• _What is expected_: Beneath this task is a listing; retype all of it exactly.

• _Provided data_:
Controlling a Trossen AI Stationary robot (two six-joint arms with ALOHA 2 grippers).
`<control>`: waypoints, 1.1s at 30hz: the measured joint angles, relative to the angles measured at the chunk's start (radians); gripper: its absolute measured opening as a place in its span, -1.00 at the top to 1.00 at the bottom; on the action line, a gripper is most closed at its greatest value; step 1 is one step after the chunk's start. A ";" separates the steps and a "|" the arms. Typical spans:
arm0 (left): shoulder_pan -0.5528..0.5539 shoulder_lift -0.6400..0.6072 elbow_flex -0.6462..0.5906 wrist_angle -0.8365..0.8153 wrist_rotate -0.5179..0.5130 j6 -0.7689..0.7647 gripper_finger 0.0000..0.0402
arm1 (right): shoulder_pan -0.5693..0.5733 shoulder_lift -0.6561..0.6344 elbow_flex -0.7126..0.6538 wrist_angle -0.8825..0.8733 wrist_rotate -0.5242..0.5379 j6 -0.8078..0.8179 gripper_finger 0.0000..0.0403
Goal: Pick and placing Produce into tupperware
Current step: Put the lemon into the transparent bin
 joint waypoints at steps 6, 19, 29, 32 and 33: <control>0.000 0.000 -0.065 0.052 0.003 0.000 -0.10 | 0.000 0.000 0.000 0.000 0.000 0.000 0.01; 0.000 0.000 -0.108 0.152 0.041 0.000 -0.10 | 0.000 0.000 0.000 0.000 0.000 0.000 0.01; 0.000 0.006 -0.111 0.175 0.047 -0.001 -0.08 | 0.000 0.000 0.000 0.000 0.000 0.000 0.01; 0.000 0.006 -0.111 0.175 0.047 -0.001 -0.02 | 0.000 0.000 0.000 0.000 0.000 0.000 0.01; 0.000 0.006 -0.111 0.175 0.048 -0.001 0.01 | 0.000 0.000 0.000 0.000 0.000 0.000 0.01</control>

• _Result for this task_:
Controlling a Trossen AI Stationary robot (two six-joint arms with ALOHA 2 grippers).
`<control>`: waypoints, 1.1s at 30hz: the measured joint angles, relative to the angles measured at the chunk's start (radians); gripper: its absolute measured opening as a place in its span, -1.00 at the top to 1.00 at the bottom; on the action line, a gripper is most closed at its greatest value; step 1 is one step after the chunk's start. A ";" separates the steps and a "|" the arms. Typical spans:
arm0 (left): shoulder_pan -0.5528..0.5539 shoulder_lift -0.6400..0.6072 elbow_flex -0.6462..0.5906 wrist_angle -0.8365..0.8153 wrist_rotate -0.5179..0.5130 j6 -0.7689..0.7647 gripper_finger 0.0000..0.0402
arm1 (right): shoulder_pan -0.5693..0.5733 shoulder_lift -0.6561..0.6344 elbow_flex -0.7126..0.6538 wrist_angle -0.8825..0.8733 wrist_rotate -0.5242..0.5379 j6 -0.8078..0.8179 gripper_finger 0.0000..0.0403
Goal: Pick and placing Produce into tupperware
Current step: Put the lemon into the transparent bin
 joint waypoints at steps 6, 19, 29, 32 and 33: <control>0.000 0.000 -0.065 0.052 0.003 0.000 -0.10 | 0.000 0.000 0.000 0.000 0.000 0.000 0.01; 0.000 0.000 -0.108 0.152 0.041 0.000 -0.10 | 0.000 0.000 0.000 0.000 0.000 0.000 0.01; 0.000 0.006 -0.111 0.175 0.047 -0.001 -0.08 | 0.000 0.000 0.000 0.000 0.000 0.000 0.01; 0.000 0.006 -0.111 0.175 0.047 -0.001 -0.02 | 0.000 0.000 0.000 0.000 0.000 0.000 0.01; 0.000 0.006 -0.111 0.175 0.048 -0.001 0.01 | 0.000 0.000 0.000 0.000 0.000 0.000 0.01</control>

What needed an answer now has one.